Source - © 2014 D'après P. Goncalves (fig. 21 p.50), modifié
Les mini-cisaillements ductiles n'affectent évidemment pas que les granites, mais tout type de roche. Mais ces zones de cisaillement et leur déformations croissantes sur quelques centimètres ne sont bien visibles à l'œil nu que si la roche contient des éléments aux couleurs contrastées visualisant la déformation, que ce soit des granitoïdes comme dans les photographies précédentes, des gabbros comme dans Un gabbro déformé, ophiolite hercynienne de Chamrousse (38), ou des calcaires à rudistes comme dans les deux figures suivantes.
Souvent, il faut chercher ces mini-zones de cisaillement, comme dans le massif de l'Agly, près du lac de Neves, dans les Corbières… Et quand on cherche, on trouve comme le dit l'Évangile (Matthieu 7:7-11). Mais parfois, c'est par hasard qu'on tombe sur des mini-cisaillement “hors sol”, comme celui de la salle de bain d'un hôtel du Dakota du Sud. Combien de clients se sont brossé les dents dans cette même chambre d'hôtel sans remarquer qu'il se brossaient les dents devant un décrochement senestre ; « ils ont des yeux mais ils ne voient pas » comme le dit le prophète Jérémie.
Voici deux exemples de mini-cisaillements ductiles affectant des gneiss migmatitiques photographiés “hors sol” au hasard de voyages en Namibie ou en Himalaya.
Les mots mylonites, ultramylonites… ont souvent été utilisés dans cet article.

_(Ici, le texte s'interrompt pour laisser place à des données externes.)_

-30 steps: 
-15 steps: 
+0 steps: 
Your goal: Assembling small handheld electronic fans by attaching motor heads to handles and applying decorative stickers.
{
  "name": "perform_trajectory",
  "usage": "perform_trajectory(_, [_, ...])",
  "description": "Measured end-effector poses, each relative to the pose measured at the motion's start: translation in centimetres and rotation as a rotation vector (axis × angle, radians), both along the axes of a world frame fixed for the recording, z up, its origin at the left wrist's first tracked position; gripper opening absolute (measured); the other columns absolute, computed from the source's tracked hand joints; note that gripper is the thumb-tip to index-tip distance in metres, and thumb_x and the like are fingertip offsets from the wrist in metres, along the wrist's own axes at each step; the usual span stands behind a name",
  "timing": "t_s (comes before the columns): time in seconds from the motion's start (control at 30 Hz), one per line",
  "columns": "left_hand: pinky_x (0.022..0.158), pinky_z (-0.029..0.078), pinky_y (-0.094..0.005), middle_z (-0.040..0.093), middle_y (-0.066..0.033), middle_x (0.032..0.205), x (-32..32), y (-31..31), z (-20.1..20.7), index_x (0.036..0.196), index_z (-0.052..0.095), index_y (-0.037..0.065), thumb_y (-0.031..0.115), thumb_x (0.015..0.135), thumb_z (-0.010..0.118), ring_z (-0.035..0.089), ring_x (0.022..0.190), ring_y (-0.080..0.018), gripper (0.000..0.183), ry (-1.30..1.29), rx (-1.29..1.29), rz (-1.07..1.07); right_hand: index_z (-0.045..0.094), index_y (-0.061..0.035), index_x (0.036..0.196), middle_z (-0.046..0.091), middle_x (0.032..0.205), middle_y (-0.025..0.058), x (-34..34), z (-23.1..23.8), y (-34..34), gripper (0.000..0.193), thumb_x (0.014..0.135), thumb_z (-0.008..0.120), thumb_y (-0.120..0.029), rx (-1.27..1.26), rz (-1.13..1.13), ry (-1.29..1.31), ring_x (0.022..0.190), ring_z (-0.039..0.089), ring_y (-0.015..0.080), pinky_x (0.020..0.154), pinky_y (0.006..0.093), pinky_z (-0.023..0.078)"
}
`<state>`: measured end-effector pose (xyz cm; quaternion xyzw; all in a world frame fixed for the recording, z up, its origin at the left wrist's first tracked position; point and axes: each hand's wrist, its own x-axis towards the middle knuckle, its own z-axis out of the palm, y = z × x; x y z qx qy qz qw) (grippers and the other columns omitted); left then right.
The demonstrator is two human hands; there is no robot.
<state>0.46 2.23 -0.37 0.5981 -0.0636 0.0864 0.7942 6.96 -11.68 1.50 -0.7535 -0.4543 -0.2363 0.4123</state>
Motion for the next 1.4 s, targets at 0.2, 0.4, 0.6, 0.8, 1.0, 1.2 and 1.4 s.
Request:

Jusque dans les années 1970, on appelait mylonite une roche “broyée” par des mouvements tectoniques. Depuis les années 1970, les termes de mylonite et d'ultramylonite sont réservés aux roches intensément déformées en conditions de déformation ductile, quand la déformation s'accompagne d'une recristallisation, c'est-à-dire en conditions métamorphiques (haute température et/ou haute pression). Dans le cas d'un “broyage” en domaine de tectonique cassante, on parle depuis les années 1970 de “brèche de faille”, ou de “cataclasite”, ou encore de “gouge” (voir par exemple les figures 8 et 9 de Miroir de faille décrochante : faille du Vuache, la Petite Balme, Sillingy (Haute Savoie)).
Deux origines à ce mot “mylonite” ont été proposées. L'étymologie majoritairement admise vient du grec mulôn (μυλών) = moulin. Une autre origine est parfois évoquée. Le mot mylonite viendrait du nom de l'athlète grec du 6e siècle av. JC, Milon de Crotone (figure ci-dessous).